2.2. Hydroxylation on PEEK surface (PEEK–OH)

A protocol reported by Noiset²³ et al. was used herein to selectively reduce PEEK surface carbonyl groups to hydroxyl groups (Scheme 1). The hydroxylation of PEEK films was achieved according to the protocol reported by the literature.²⁴ In brief, DMSO had been distilled to remove water and oxygen prior to use. DMSO (70 mL) and sodium borohydride (140 mg) were introduced in a 150 mL round bottomed flask equipped with reflux condenser and heated at 120 °C under stirring until dissolution occurred. PEEK sheets were immersed in the reaction mixture at 120 °C for 24 h under nitrogen, then removed from reaction solution and successively rinsed in stirred methanol for 15 min, distilled water for 10 min, 0.5 M HCl for 10 min, deionized water for 10 min, and ethanol for 10 min, respectively. The sheets were subsequently dried at 60 °C under vacuum for 3 h and stored under N₂. The PEEK sheet with surface hydroxyl groups was abbreviated as PEEK–OH.

2.3. Immobilization of OGP peptide on PEEK surface (PEEK–OGP)
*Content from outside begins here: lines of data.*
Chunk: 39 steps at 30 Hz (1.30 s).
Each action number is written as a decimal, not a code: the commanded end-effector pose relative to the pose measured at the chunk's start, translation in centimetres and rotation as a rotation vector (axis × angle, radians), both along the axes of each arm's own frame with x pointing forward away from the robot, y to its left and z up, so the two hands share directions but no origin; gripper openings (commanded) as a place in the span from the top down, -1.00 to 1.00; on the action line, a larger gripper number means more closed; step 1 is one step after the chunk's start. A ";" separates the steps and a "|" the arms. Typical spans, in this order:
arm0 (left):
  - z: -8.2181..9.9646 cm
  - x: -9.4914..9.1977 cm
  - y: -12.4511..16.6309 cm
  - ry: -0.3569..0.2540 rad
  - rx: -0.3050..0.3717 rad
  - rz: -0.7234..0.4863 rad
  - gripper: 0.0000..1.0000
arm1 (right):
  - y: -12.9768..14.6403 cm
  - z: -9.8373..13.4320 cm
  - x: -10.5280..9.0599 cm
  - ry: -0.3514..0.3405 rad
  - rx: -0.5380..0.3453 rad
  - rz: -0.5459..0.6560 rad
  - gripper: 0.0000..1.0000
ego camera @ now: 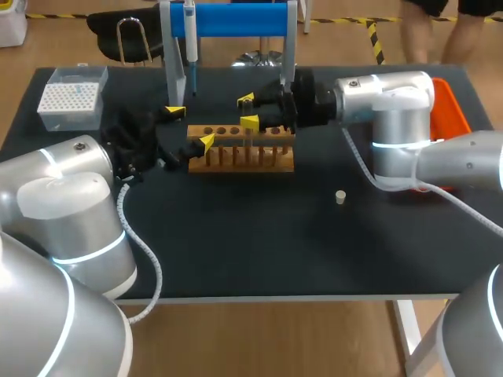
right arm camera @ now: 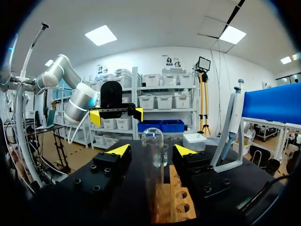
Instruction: Invert the test tube, pick up the pipette, mount the tip to pipette, aspirate from beaker and dispense into the tube, eject the tip, return the pipette, and cap with the stopper.
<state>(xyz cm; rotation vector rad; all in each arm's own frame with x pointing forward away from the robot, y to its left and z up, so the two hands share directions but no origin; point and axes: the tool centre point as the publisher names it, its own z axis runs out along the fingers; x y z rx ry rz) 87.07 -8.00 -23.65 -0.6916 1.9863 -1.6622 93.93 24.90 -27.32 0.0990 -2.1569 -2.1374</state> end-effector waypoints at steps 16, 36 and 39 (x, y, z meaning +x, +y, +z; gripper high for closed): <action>-0.2 -0.1 0.0 -0.006 -0.004 0.004 -1.00 | 0.3 -0.3 0.4 -0.010 -0.002 0.005 0.16; -0.2 -0.1 0.0 -0.006 -0.004 0.004 -1.00 | 0.2 -0.1 0.2 -0.008 -0.002 0.003 1.00; -0.2 -0.1 0.0 -0.006 -0.004 0.004 -1.00 | 0.1 0.1 0.3 -0.008 -0.004 0.002 1.00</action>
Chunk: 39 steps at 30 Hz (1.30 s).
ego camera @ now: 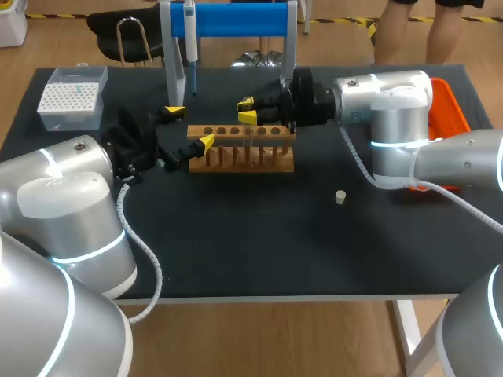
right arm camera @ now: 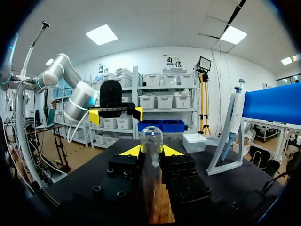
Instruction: Invert the test tube, pick up the pipette, mount the tip to pipette, aspirate from beaker and dispense into the tube, eject the tip, return the pipette, and cap with the stopper.
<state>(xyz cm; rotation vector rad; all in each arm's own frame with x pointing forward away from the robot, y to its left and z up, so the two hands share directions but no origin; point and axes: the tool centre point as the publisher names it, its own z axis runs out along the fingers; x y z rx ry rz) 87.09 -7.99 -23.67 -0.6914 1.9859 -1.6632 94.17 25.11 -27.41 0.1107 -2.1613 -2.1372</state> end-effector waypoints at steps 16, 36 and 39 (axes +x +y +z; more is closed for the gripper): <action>-0.1 -0.1 0.0 -0.006 -0.004 0.004 -1.00 | -0.3 1.5 0.3 -0.002 0.005 -0.006 1.00; -0.1 -0.1 0.0 -0.006 -0.004 0.004 -1.00 | -0.3 3.9 0.2 -0.012 0.013 -0.015 1.00; -0.1 -0.1 0.0 -0.006 -0.004 0.004 -1.00 | -0.3 4.4 0.1 -0.021 0.016 -0.017 1.00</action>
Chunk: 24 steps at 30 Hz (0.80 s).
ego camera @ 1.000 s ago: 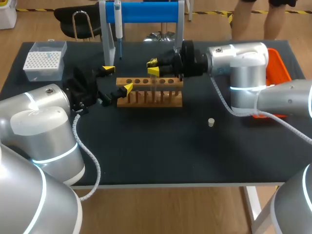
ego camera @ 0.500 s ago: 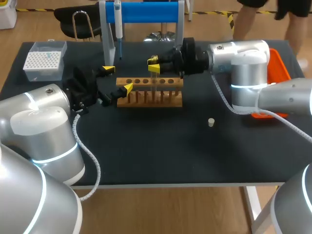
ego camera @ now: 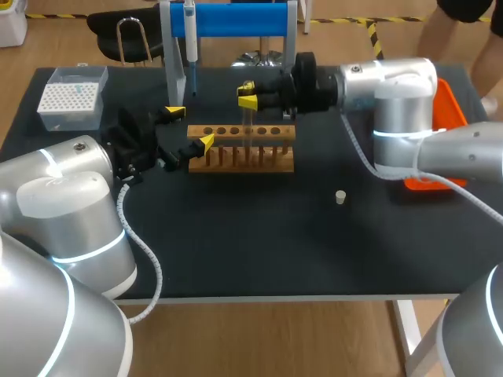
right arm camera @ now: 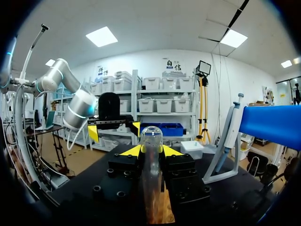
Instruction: Invert the test tube, pick up the pipette, mount the tip to pipette, aspirate from beaker and dispense into the tube, eject the tip, return the pipette, and cap with the stopper.
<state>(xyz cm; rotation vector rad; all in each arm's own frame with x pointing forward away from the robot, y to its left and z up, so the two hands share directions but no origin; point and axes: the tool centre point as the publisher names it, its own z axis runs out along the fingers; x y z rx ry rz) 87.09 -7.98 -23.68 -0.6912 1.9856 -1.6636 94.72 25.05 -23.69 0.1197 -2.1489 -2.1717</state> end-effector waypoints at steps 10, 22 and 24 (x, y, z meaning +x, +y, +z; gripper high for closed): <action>-0.1 -0.1 -0.1 -0.005 -0.003 0.005 -1.00 | -0.6 2.7 -0.8 -0.033 0.008 -0.013 1.00; -0.1 -0.1 -0.1 -0.005 -0.003 0.005 -1.00 | -1.5 4.1 -2.0 -0.051 0.019 -0.016 1.00; -0.1 -0.1 -0.1 -0.005 -0.003 0.005 -1.00 | -1.8 4.3 -2.3 -0.054 0.018 -0.018 1.00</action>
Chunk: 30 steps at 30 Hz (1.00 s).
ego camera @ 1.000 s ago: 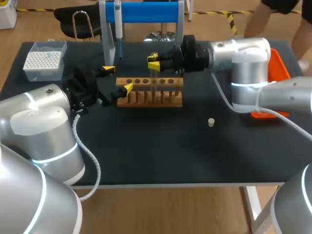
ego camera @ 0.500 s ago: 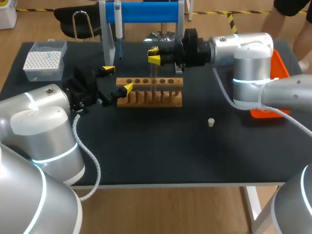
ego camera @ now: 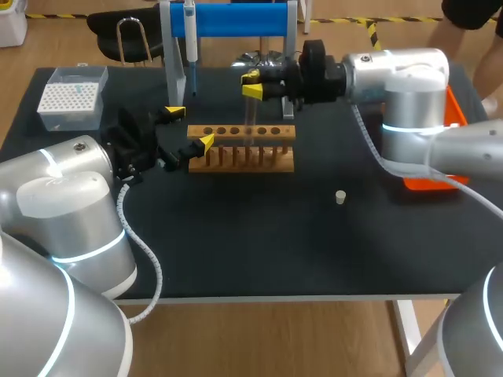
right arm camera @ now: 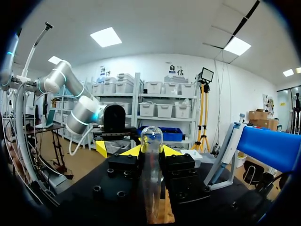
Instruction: Invert the test tube, pick up the pipette, mount the tip to pipette, aspirate from beaker and dispense into the tube, eject the tip, return the pipette, and cap with the stopper.
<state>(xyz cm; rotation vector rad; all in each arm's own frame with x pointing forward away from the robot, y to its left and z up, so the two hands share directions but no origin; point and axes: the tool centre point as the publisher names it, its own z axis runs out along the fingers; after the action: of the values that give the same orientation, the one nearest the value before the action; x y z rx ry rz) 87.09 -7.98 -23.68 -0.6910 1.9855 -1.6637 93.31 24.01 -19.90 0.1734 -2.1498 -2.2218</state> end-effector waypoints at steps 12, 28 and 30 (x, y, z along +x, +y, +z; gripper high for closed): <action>-0.1 -0.1 -0.1 -0.005 -0.003 0.005 -1.00 | -2.3 0.9 -3.6 -0.013 -0.019 -0.025 1.00; -0.1 -0.1 -0.1 -0.005 -0.003 0.005 -1.00 | -3.1 0.6 -5.3 -0.001 -0.023 -0.048 1.00; -0.1 -0.1 -0.1 -0.005 -0.003 0.005 -1.00 | -3.1 0.6 -5.3 -0.001 -0.023 -0.048 1.00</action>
<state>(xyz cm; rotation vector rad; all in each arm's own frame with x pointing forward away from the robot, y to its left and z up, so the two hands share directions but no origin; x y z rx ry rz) 87.08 -7.98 -23.68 -0.6910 1.9853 -1.6638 88.15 20.87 -19.36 0.1267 -2.1960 -2.2215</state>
N,N′-Disuccinimidyl carbonate was used for activation of hydroxyl group of PEEK–OH. The procedure was performed as previously described.²⁵ In brief, PEEK–OH sheets were immersed in 20 mL of anhydrous DMSO and N,N′-disuccinimidyl carbonate (7 mmol dissolved in 10 mL anhydrous DMSO) was added. 4-Dimethylaminopyridine (7 mmol in 5 mL anhydrous DMSO) was added slowly under magnetic stirring. Activation proceeded for 6 h at room temperature. The activated PEEK–NHS (Scheme 1) was then transferred to a new beaker followed by washing thrice with anhydrous DMSO.

Then, the samples were immersed in 10 mL deionized water containing 1 mg OGP (Scheme 1), and stirred at room temperature for 24 h. PEEK–OGP specimens were then rinsed in ethanolamine hydrochloride solution (0.05 M in deionized water) at room temperature for 4 h in order to eliminate the unreacted NHS groups. The prepared substrates were thoroughly washed with PBS, ultrasonically treated with 1 M sodium chloride for 10 min each to remove weakly bounded peptides.²⁶ And then it was rinsed with distilled water and acetone for 10 min, respectively. The sheets were subsequently dried under vacuum for 3 h and stored under N₂. The finally obtained PEEK sheet was designated as PEEK–OGP.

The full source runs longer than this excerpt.